Where a picture appears, leave it out, and transcribe all the lines below exactly.

☆ ☆ ☆ ☆ ☆

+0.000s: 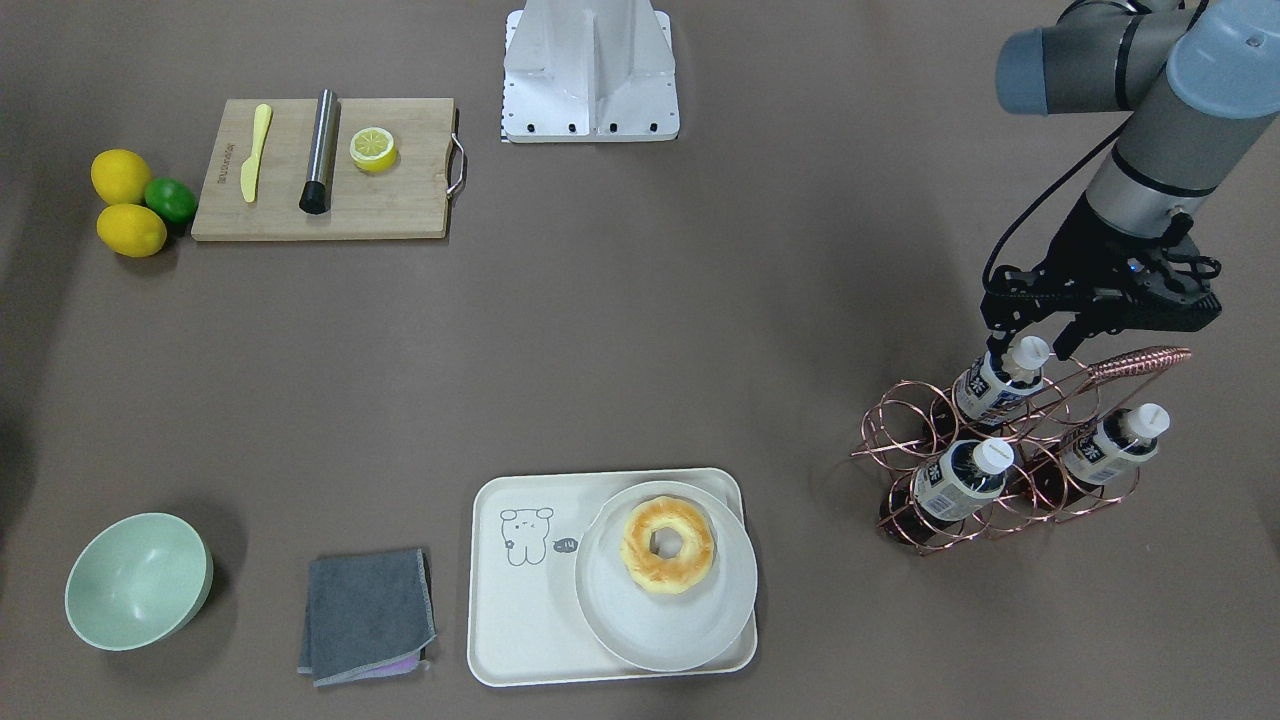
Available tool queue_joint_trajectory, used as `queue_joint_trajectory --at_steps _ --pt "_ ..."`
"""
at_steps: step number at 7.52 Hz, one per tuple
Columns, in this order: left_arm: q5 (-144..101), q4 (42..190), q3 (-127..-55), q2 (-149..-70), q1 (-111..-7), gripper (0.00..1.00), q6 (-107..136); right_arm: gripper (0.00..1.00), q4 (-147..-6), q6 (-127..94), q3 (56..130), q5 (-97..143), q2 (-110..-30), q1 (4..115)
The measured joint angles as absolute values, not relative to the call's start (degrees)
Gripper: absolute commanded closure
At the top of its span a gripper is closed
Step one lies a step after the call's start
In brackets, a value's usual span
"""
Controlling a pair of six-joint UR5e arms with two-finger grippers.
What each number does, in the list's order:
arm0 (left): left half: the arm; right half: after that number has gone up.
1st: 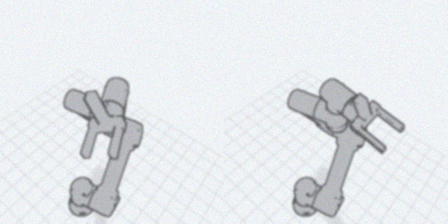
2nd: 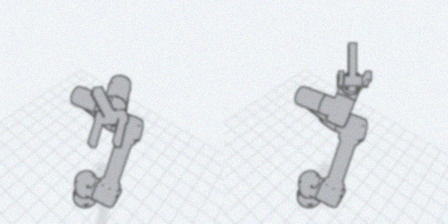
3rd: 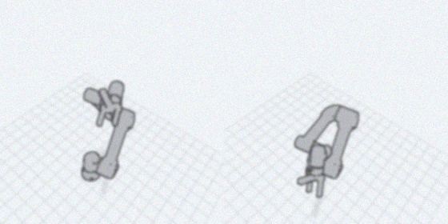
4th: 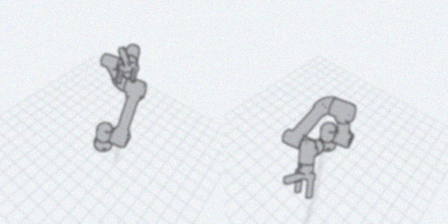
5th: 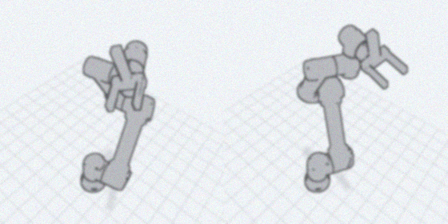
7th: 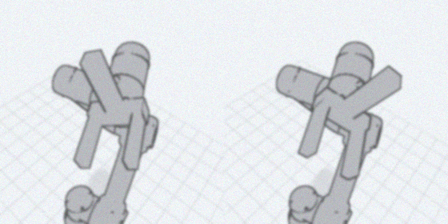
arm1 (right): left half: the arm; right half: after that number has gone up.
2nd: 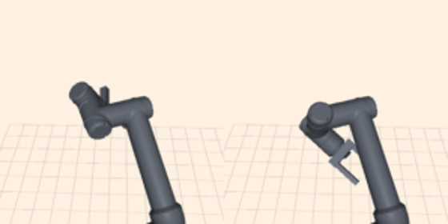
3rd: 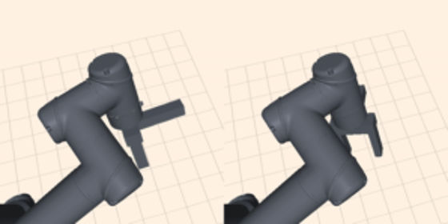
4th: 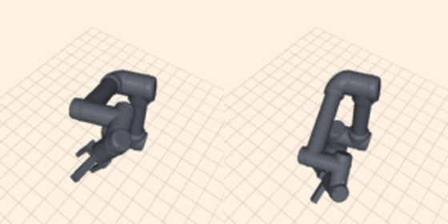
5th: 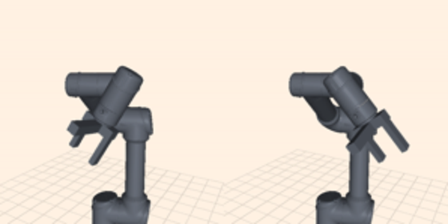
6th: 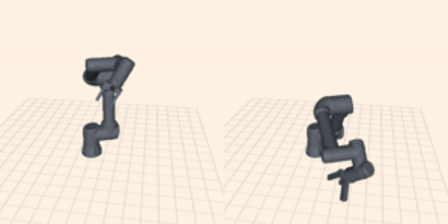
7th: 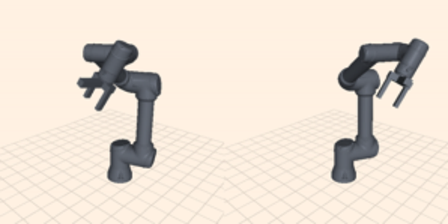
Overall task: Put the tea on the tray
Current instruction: 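Reach the left gripper down to a bottle in the copper rack and grasp it, then lift the bottle from the rack with the left gripper toward the table center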
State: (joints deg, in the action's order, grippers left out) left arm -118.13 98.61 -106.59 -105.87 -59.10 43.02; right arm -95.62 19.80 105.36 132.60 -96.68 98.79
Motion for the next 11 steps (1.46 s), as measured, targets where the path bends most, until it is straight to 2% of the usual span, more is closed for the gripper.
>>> queue_joint_trajectory --at_steps 1,2,6,8,11 --pt "-118.06 98.61 -106.56 -105.95 -59.13 0.93 43.12 0.0 -95.63 19.74 105.44 132.62 -96.68 98.79" --pt "-118.01 98.61 -106.54 -105.98 -59.14 1.0 43.18 0.0 -95.62 19.66 105.56 132.62 -96.68 98.79" --pt "-118.09 98.55 -107.43 -106.69 -59.94 1.0 42.98 0.0 -95.63 19.6 106.03 132.63 -97.08 98.79" --pt "-118.12 96.19 -110.42 -107.39 -62.06 1.0 41.85 0.0 -95.63 19.53 106.08 132.63 -97.18 98.79" --pt "-118.04 79.57 -117.05 -114.25 -64.85 1.0 38.67 0.0 -95.71 19.44 106.01 132.67 -97.21 98.79"
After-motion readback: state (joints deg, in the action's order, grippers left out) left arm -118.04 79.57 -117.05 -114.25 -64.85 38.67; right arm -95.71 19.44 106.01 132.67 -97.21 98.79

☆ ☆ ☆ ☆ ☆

_Task solution_
+0.000s: 
Available tool queue_joint_trajectory, used as `queue_joint_trajectory --at_steps _ --pt "_ ..."`
"""
at_steps: step number at 7.52 Hz, one per tuple
Columns, in this order: left_arm: q5 (-144..101), q4 (42..190), q3 (-127..-55), q2 (-149..-70), q1 (-111..-7), gripper (0.00..1.00), q6 (-107..136); right_arm: gripper (0.00..1.00), q4 (-147..-6), q6 (-127..94), q3 (56..130), q5 (-97..143), q2 (-110..-30), q1 (4..115)
The measured joint angles as absolute values, not relative to the call's start (degrees)
Gripper: absolute commanded closure
At the top of its span a gripper is closed
Step one lies a step after the call's start
In brackets, a value's usual span
"""
Controlling a pair of six-joint UR5e arms with two-finger grippers.
What each number does, in the list's order:
arm0 (left): left half: the arm; right half: after that number has gone up.
1st: 
2nd: 
3rd: 
4th: 
5th: 
7th: 
arm1 (right): left half: the arm; right half: after that number has gone up.
2nd: 
3rd: 
4th: 
5th: 
6th: 
7th: 
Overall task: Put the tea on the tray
Current instruction: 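Reach the left gripper down to a bottle in the copper rack and grasp it, then lift the bottle from the rack with the left gripper toward the table center
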State: (joints deg, in the action's order, grippers left out) left arm -118.13 98.61 -106.59 -105.87 -59.10 43.02; right arm -95.62 19.80 105.36 132.60 -96.68 98.79
Motion for the next 11 steps (1.46 s), as measured, targets where the path bends most, until it is straight to 2% of the usual span, more is closed for the gripper.
>>> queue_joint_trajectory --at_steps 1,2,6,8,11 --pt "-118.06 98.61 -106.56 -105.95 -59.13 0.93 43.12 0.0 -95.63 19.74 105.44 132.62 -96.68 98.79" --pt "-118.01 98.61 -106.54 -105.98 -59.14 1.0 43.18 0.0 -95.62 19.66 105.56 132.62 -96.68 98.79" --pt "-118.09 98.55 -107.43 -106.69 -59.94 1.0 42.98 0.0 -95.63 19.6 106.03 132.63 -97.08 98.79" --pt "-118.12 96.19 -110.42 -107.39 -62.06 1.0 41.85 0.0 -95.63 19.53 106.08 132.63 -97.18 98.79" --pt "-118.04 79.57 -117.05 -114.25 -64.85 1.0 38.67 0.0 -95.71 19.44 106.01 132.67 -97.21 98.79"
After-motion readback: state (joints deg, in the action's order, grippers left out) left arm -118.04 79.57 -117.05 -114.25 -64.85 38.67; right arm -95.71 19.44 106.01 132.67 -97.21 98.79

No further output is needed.